MIST Ultrasound Therapy Compared to United Kingdom Standard Care for the Treatment of Non-healing… (NCT01671748) | Clinical Trial Compass
CompletedNot Applicable
MIST Ultrasound Therapy Compared to United Kingdom Standard Care for the Treatment of Non-healing Venous Leg Ulcers
United Kingdom47 participantsStarted 2012-08
Plain-language summary
Chronic venous leg ulcers (VLUs) impact negatively on patients' quality of life. Standard treatment in the UK for patients with VLUs is compression bandaging or stockings. The MIST ultrasound system is a noncontact device which delivers low frequency ultrasound through a gentle saline mist directed at a patient's wound. This study aims to determine whether the use of the MIST device used in combination with standard treatments can improve healing of VLUs compared to UK standard practice. This will be assessed by measuring any reduction in wound size in the two groups after receiving 8 weeks of either Standard Care once a week or MIST combined with Standard Care three times a week.
Who can participate
Age range
18 Years
Sex
ALL
See this in plain English?
AI-rewrites the medical criteria so a patient or caregiver can understand them.
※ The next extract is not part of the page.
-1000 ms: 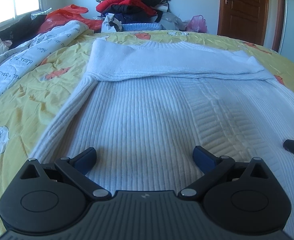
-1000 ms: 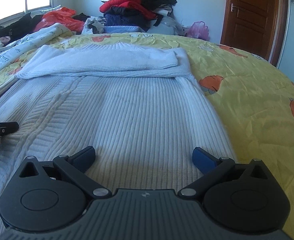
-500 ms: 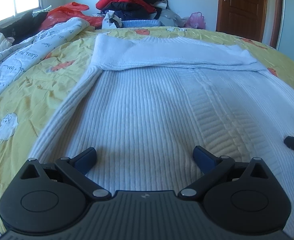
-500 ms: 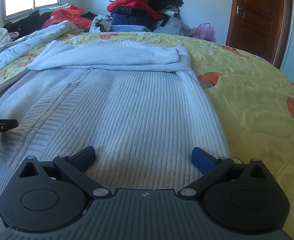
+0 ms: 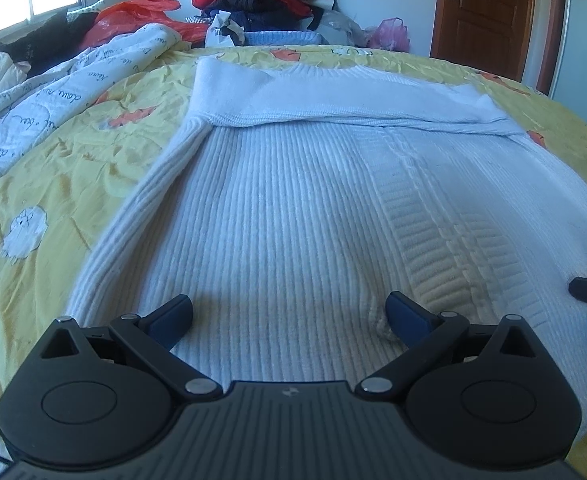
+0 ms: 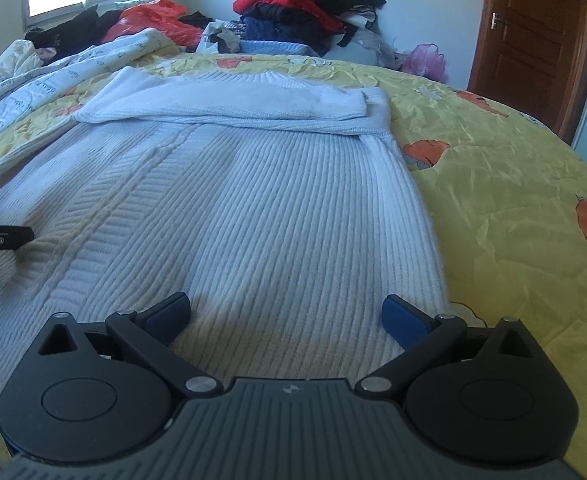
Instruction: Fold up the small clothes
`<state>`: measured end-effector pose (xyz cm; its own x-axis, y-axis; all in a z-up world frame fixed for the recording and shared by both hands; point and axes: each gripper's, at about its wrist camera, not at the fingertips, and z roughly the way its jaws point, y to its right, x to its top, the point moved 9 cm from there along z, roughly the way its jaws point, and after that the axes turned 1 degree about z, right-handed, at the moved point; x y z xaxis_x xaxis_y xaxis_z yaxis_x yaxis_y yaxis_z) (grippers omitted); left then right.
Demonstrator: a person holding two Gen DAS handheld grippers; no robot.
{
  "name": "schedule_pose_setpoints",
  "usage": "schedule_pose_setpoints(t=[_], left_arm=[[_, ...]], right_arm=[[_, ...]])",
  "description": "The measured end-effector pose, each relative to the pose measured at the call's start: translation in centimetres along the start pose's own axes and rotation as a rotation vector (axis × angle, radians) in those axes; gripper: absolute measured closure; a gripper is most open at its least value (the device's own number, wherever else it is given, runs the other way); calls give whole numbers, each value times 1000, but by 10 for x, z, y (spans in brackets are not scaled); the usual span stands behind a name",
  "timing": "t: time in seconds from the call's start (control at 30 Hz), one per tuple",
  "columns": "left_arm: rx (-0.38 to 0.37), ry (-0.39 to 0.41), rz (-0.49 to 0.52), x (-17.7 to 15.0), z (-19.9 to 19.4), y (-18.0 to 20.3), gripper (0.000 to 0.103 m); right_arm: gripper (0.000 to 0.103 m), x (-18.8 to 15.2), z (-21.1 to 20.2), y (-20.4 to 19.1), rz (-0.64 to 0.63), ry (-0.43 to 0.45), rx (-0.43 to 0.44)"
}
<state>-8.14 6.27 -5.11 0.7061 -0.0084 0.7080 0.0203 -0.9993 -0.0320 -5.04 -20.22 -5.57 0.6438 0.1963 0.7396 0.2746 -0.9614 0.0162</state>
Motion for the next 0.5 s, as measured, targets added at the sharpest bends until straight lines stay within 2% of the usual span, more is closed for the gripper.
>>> schedule_pose_setpoints(t=[0.2,0.23,0.3,0.5], left_arm=[[-9,-16,-16,-7,-8,-2,0],[-6,-36,4,-11,-9,-1,0],[-6,-24,53,-18,-16,1,0],[-36,-38,85,-42,-41,-6,0]], right_arm=[[1,-6,-6,1,-11,0,11],[1,-7,-7,0,-14,-2,11],[1,-8,-9,1,-19,-4,16],[1,-13,-16,2,-37,-14,30]])
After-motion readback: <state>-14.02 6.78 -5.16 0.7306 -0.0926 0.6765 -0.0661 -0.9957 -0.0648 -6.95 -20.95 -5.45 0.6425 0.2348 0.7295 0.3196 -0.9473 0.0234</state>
Always confirm with the trial site.
Inclusion Criteria:
* Venous leg ulcers (as diagnosed by the clinician)
* Ankle Brachial Pressure Index (ABPI) \>0.8
* If multiple ulcers are present treat largest ulcer only (index ulcer) with minimum distance of 1 cm between index ulcer and any other ulcer
* 18 years or older
* Ulcer size of 5 cm\^2 - 100 cm\^2 (with no longest length being greater than 10 cm) at randomisation point (week 5)
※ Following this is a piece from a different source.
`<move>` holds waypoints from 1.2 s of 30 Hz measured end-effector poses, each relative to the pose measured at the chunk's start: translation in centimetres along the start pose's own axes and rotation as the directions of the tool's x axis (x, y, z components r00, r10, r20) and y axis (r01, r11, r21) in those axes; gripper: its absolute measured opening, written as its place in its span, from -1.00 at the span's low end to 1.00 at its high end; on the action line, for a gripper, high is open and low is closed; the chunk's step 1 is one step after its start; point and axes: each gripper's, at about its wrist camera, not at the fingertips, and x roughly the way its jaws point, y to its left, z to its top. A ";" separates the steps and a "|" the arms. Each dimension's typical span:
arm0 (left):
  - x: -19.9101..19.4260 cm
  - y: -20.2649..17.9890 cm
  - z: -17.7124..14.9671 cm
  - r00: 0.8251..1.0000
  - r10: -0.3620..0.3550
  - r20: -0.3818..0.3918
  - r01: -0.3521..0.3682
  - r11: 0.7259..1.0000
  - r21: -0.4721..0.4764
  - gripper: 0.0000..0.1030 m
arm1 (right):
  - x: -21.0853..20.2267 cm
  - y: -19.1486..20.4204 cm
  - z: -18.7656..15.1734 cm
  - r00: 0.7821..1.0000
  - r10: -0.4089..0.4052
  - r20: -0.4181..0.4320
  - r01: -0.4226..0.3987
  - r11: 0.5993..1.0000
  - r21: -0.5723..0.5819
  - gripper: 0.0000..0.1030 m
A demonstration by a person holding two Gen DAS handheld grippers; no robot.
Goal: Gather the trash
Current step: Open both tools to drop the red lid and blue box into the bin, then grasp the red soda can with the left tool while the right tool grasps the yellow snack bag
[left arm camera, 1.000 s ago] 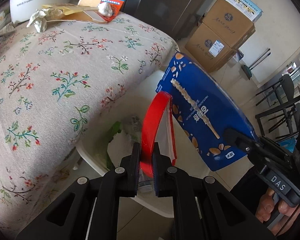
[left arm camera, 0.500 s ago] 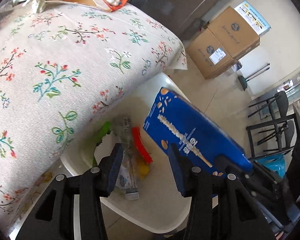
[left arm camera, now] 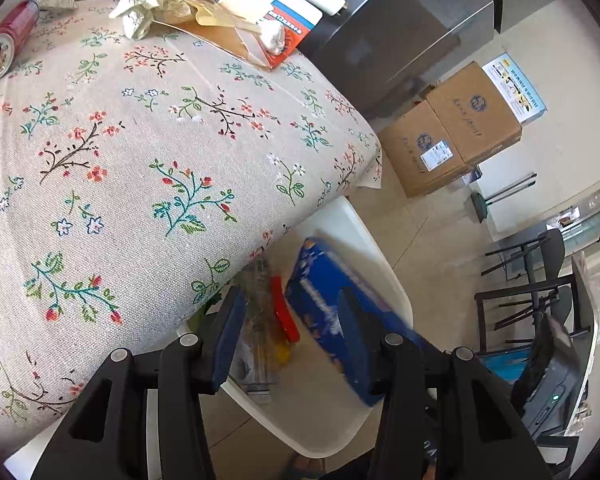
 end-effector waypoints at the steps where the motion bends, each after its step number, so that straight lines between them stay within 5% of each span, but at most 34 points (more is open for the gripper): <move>1: -0.1 0.0 0.0 1.000 0.000 0.000 0.000 1.000 0.000 -0.02 | 0.7 0.4 -0.1 0.999 0.007 -0.037 -0.007 1.000 -0.011 -0.01; 2: -0.2 0.1 -0.1 1.000 -0.001 0.001 0.001 1.000 0.000 -0.02 | 1.3 0.8 -0.3 0.998 0.008 -0.064 -0.009 1.000 -0.021 0.28; 3: -0.4 0.2 -0.2 1.000 -0.003 0.003 0.003 1.000 0.001 -0.02 | 1.6 1.2 -0.6 0.997 0.010 -0.077 -0.013 0.999 -0.032 0.34; 14: -3.5 0.7 0.3 0.998 -0.011 0.066 0.011 1.000 -0.006 -0.02 | 1.5 1.5 -0.7 0.996 0.024 -0.082 -0.026 0.999 -0.025 0.34; 25: -6.5 2.8 2.0 0.990 0.026 0.140 -0.015 0.997 -0.075 -0.02 | -0.7 1.3 0.4 0.996 0.087 0.036 -0.087 0.996 0.017 0.34; 31: -9.8 6.8 3.9 0.969 0.112 0.221 -0.069 0.979 -0.191 0.10 | -1.4 1.5 0.9 0.990 0.114 0.082 -0.117 0.993 0.028 0.39; 36: -13.6 11.9 6.1 0.939 0.218 0.266 -0.116 0.929 -0.352 0.27 | -1.4 2.2 1.5 0.984 0.147 0.097 -0.149 0.989 0.018 0.39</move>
* Mobile enough to attend clinic
* Index ulcer between 6 weeks and 5 years duration prior to screening date
Exclusion Criteria:
* Uncontrolled diabetes (Hba1c ≥12%) as tested within the past 3 months
* Index ulcer has active infection on day of inclusion requiring use or oral or IV antibiotics
* Renal failure
* Index ulcer has exposed tendons, ligaments, muscle, or bone
* Osteomyelitis or cellulitis or gangrene in study limb
* Subjects with amputation above a trans metatarsal amputation (TMA) in the study limb
* Subjects with active malignancy on the study limb
* Index ulcer that is of arterial disease aetiology
* Females of child bearing potential who are not willing to use a method of highly effective contraception during the entire study
* Planned vascular surgery, angioplasty, or thrombolysis procedures within the study period, or 6 weeks post-operatively
* Planned surgical procedure during the study period for the index wound
* Prior skin replacement, negative pressure therapy, ultrasound therapy applied to the index wound 2 weeks before screening
* Oral or IV antibiotics within…
Questions worth asking your doctor
Bring these to your next appointment. They're a starting point for a shared conversation — not a sign you qualify or a recommendation to enrol.
1Based on my diagnosis and history, is this trial worth exploring for me — or is there a standard treatment we should try first?
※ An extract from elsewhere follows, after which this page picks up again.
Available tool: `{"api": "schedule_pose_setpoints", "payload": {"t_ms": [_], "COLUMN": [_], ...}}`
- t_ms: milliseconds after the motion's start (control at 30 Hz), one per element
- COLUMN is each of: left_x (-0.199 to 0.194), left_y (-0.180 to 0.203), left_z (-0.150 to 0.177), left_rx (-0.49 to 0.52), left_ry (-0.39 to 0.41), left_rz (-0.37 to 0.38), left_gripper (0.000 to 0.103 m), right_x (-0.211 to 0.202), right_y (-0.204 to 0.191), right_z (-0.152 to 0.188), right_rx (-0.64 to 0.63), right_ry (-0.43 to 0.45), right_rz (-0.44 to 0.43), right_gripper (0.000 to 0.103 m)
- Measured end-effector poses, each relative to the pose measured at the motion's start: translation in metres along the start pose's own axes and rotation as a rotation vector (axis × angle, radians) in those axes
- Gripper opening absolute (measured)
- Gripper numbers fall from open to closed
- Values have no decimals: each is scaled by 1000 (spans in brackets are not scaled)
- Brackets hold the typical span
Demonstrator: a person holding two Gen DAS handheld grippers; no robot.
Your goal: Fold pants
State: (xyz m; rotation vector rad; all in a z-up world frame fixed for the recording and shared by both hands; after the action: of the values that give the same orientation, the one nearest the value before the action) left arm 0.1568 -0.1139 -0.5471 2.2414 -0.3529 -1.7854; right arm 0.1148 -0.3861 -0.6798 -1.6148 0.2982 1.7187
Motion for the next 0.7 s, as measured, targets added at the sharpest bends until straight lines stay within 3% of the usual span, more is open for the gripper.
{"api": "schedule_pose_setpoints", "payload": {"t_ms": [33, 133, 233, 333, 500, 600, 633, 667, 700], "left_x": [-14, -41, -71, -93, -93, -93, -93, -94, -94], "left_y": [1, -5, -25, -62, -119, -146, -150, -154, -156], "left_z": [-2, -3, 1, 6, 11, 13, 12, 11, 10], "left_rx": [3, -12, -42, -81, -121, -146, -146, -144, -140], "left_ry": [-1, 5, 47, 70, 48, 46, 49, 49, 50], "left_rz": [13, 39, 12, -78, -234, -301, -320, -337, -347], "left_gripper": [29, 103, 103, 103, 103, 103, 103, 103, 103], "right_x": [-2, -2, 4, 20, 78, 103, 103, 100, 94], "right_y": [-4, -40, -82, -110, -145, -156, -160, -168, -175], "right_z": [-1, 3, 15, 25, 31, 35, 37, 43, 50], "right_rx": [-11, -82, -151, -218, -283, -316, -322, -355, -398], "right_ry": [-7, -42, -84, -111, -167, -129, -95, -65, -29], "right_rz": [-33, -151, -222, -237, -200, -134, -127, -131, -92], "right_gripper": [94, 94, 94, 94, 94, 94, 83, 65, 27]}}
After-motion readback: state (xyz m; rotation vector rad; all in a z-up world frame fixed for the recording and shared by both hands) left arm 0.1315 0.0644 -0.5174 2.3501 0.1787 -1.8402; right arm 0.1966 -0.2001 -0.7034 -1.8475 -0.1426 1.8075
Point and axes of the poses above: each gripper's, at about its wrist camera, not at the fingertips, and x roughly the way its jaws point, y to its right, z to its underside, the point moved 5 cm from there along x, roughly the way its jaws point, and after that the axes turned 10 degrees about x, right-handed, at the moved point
2What does this trial's phase tell us about how much is already known about its safety and benefit?
3What would taking part actually involve for me — visits, tests, time, and travel?
4What are the known and possible risks or side effects I should weigh, and how would they be monitored?
5If this trial isn't the right fit, what other options or trials would you suggest I look into?
Generated to help you prepare — always confirm anything about your own eligibility and care with the study team and your doctor.
Questions for the trial coordinator
The trial coordinator is the person who runs the study day to day. These cover the practical side — logistics, costs, and what taking part would actually mean for your life. The study team confirms whether you meet the criteria; these are questions to ask, not a sign you qualify.
1What does taking part actually involve week to week — how many visits, where, and how long does each one take?
2What costs are covered by the study, and what might I have to pay for myself, including travel, parking, or time off work?
3What happens during screening, and what happens if the study team confirms I don't meet the criteria after those tests?
4Who pays for the scans, blood work, and other tests the trial requires — the study, my insurance, or me?
5How will being in the trial affect my regular care, and will my own doctor stay informed and involved?
6Can I leave the trial at any point if I change my mind, and what would happen to my care if I do?
A starting point for the conversation — always confirm anything about your own eligibility, costs, and care with the study team and your doctor.